Lebendes Weihnachten
Caroline Schmid ist Stuhlflechterin. Derzeit lässt sie sich bei der Lebenden Weihnachtswerkstatt über die Schulter schauen. Wie sie zu ihrem seltenen Hobby gekommen ist
In der Lebenden Weihnachtswerkstatt gibt es manch seltenes Handwerk zu bestaunen. Wir haben die Stuhlflechterin Caroline Schmid besucht.
Neuburg Kreuz und quer führen die dünnen Streifen über die Sitzfläche des Stuhls. Was zu Beginn noch etwas roh und wirr aussieht, entwickelt sich unter den geübten Händen von Caroline Schmid nach und nach zu einem filigranen Muster, zu regelmäßigen Sternen oder kleinteiligen Achtecken. Nur recht selten kann man das Handwerk des Stuhlflechtens heute noch bestaunen. In der Lebenden Weihnachtswerkstatt im Rathausfletz nutzen viele Besucher die Möglichkeit, der Königsmooserin Schmid einmal über die Schulter zu sehen, wie sie alten Stühlen, deren Flechtwerk unter jahrzehntelangem Gebrauch gelitten hat, wieder neues Leben einhaucht.
Rund zwei bis drei Millimeter breit sind die Streifen aus Rohrpalmenrinde, die traditionell beim Stuhlflechten verwendet werden. Zuerst wird zwischen den kleinen Löchern entlang des Holzrahmens einmal vertikal und einmal horizontal gespannt, um der Sitzfläche Stabilität zu verleihen. Weitere Lagen kommen hinzu und werden mit den unteren verflochten. Durch die abschließenden diagonalen Reihen entsteht das Muster. „Bei einer geraden Fläche geht das ganz gut. Schwierig wird es bei gebogenen oder kreisrunden Vorlagen, die Proportionen richtig zu treffen“, erklärt sie. Über zehn Stunden dauert es, bis ein Stuhl fertig geflochten ist.
„Das Spannendste am Flechten sind die Geschichten, die wohl jeder Stuhl erzählen könnte.“Gerade arbeitet sie an einem Exemplar aus dem frühen 18. Jahrhundert. „Er stammt aus Schwangau. Bei der Machart und Qualität ist es gut möglich, dass er einmal im Schloss Hohenschwangau gestanden ist.“Vermutlich wurde er irgendwann durch eine neuere Garnitur ersetzt, an die Bediensteten verschenkt und weitervererbt. Nun also ist er bei Caroline Schmid gelandet, die das Geflecht erneuert und ihn so für die nächsten 100 Jahre fit macht.

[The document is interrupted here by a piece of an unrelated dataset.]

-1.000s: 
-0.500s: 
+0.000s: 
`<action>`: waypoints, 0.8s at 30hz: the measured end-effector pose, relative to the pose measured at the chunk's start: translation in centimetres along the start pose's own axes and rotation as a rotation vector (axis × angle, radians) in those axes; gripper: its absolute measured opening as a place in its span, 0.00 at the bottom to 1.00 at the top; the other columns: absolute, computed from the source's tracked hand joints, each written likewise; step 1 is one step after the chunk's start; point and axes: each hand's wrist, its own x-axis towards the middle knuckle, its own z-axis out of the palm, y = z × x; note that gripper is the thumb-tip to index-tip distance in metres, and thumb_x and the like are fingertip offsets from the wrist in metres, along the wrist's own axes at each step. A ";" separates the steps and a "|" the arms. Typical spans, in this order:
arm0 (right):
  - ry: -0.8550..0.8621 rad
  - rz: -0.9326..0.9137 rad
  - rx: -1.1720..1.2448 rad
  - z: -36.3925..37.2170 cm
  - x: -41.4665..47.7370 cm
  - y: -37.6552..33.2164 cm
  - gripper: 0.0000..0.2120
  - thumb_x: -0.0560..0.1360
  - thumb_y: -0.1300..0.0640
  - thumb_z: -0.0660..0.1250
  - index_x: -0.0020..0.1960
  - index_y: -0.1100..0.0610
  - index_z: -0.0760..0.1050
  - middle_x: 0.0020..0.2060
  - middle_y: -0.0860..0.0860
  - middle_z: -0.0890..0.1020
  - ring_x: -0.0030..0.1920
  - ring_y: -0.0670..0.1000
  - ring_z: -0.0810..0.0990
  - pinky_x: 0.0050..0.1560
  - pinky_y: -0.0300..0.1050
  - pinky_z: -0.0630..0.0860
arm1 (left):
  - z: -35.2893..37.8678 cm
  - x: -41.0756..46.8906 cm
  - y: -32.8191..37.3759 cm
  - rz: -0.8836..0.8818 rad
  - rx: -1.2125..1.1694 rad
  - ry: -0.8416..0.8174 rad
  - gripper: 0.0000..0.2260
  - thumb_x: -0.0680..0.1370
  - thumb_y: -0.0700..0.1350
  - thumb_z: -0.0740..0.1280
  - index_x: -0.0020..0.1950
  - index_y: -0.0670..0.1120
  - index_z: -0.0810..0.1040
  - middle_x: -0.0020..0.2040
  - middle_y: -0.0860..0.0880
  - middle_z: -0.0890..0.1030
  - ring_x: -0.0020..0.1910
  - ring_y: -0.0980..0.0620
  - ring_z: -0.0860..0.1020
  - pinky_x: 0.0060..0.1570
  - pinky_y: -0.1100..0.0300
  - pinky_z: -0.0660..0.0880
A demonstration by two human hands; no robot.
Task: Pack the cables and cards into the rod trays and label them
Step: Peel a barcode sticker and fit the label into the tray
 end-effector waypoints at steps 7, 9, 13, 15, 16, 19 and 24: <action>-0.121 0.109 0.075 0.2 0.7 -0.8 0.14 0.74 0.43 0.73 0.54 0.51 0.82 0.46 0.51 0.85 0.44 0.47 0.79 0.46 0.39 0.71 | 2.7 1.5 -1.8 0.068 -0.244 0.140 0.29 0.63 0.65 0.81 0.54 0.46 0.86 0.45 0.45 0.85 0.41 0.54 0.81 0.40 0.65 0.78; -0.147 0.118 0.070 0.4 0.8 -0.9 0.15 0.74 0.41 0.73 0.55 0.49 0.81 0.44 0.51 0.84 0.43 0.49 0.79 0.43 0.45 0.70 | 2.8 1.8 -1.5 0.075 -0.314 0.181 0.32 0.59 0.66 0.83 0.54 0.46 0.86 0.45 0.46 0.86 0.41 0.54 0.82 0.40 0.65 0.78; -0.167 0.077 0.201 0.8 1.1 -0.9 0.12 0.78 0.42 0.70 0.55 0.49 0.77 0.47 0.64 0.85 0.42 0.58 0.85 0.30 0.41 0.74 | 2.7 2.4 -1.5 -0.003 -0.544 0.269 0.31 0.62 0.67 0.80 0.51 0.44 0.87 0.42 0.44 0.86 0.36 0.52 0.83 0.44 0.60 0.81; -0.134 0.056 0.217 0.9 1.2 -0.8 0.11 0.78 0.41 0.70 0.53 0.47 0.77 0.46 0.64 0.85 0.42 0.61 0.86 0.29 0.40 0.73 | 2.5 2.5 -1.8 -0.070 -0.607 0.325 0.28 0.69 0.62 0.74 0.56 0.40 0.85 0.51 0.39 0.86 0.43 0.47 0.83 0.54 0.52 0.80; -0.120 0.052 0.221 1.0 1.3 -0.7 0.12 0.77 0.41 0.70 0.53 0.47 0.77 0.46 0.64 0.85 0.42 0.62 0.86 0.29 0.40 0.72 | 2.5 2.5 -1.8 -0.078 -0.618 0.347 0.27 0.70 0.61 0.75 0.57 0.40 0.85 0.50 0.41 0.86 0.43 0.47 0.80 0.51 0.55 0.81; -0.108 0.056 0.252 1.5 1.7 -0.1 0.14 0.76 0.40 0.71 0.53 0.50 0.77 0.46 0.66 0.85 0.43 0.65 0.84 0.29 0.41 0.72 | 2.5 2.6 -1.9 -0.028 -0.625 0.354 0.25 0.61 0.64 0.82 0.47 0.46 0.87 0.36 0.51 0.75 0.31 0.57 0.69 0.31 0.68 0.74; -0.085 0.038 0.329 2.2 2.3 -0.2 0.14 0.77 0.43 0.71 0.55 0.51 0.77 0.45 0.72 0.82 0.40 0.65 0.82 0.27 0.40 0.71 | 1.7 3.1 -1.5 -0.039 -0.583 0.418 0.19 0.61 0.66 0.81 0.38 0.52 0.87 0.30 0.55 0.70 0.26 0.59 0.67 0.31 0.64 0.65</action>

Vor rund sechs Jahren hat Schmid das Stuhlflechten als Hobby für sich entdeckt. Angefangen hat es mit einem Erbstück, das sie restaurieren lassen wollte. „Es war sehr schwer, jemanden zu finden, der das Flechten noch beherrschte. Und wenn man jemanden fand, dann war es sehr teuer.“Da sie selbst handwerklich begabt ist, entstand also die Idee, das Stuhlflechten selbst zu erlernen. Aber auch hier war es gar nicht so einfach jemanden zu finden, der die Kunst als Lehrer an sie weitergeben konnte. Doch die lange Suche lohnte sich. In Augsburg traf Schmid auf die 80-jährige Wally Kirchhauser. Die war früher Leiterin eines Blindenheims gewesen und hatte vielen Sehbehinderten das Flechten beigebracht. „Erst war sie skeptisch, weil sie mir das Handwerk durchaus beibringen wollte, aber nicht wusste, ob sie es jemandem beibringen konnte, der sehen kann.“Die beiden versuchten es aber doch miteinander – und das sehr erfolgreich. Innerhalb von zwei Tagen lehrte Kirchhauser sie alle Grundlagen, die es zu wissen galt. „Aber beim Flechten lernt man bei jedem neuen Werk weiter dazu.“
Noch am nächsten Wochenende ist die Lebende Weihnachtswerkstatt in ihrer mittlerweile 14. Auflage im Rathausfletz zu den gleichen Zeiten wie der Christkindlmarkt auf dem Karlsplatz geöffnet. Neben dem Stuhlflechten gibt es noch weitere Handwerkskünste zu bestaunen, es wird beispielsweise gedrechselt, geklöppelt und gesponnen.